** Task **
Somewhere below are a line with "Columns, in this" and a later line with "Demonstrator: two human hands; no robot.". Output exactly those lines and all lines between them.

/---

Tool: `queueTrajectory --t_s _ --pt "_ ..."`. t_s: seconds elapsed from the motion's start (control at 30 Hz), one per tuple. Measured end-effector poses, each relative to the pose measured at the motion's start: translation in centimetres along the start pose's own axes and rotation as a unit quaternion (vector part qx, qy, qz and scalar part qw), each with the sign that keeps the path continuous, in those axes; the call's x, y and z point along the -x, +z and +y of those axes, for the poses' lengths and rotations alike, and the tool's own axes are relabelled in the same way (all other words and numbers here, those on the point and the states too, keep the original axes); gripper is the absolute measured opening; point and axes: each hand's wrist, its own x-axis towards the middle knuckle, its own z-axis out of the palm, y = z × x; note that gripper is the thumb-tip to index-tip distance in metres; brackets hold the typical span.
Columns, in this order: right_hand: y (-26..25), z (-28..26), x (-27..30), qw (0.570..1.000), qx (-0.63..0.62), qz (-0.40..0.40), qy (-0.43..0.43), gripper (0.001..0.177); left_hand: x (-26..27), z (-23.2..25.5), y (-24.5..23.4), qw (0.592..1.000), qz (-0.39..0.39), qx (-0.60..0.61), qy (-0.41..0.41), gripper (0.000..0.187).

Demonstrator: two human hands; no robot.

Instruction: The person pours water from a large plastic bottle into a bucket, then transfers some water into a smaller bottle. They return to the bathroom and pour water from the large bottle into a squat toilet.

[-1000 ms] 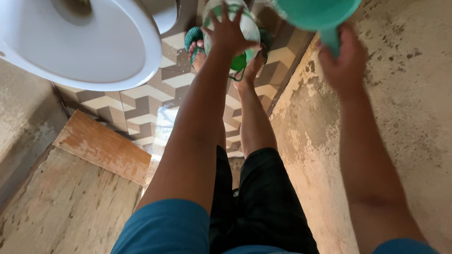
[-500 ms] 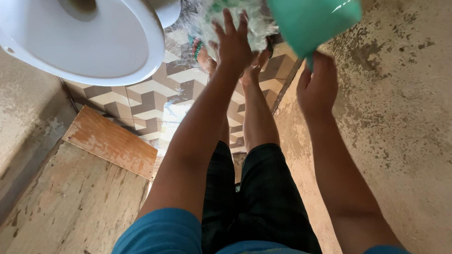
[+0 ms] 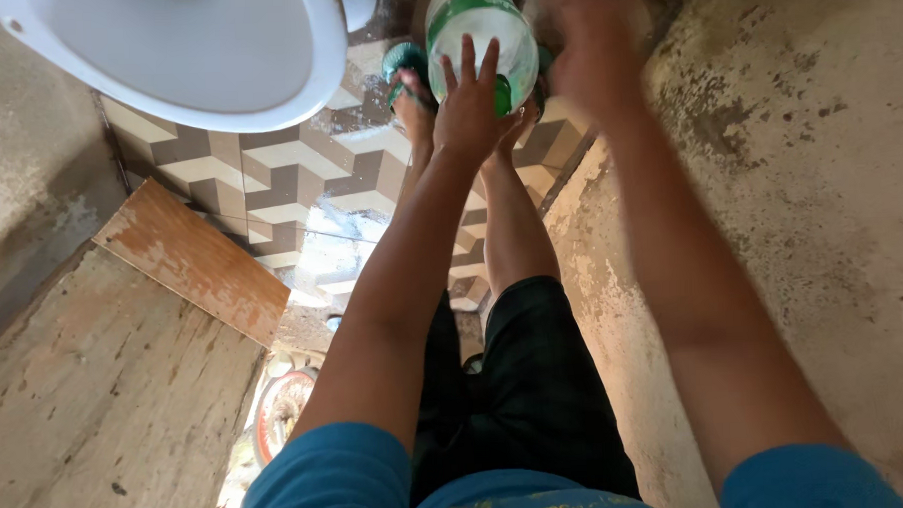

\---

** Written response **
Columns, in this order: right_hand: y (-26..25), z (-28..26), x (-27..30), qw (0.570..1.000), qx (-0.63..0.62), qz (-0.40..0.40), qy (-0.43..0.43), gripper (0.001..0.177); left_hand: x (-26..27), z (-23.2..25.5), y (-24.5..23.4), qw (0.592..1.000), qz (-0.39..0.39), qx (-0.60..0.61), qy (-0.41..0.41), gripper (0.000..0.187).

Demonstrator: two human hands; no robot.

The response above is complete.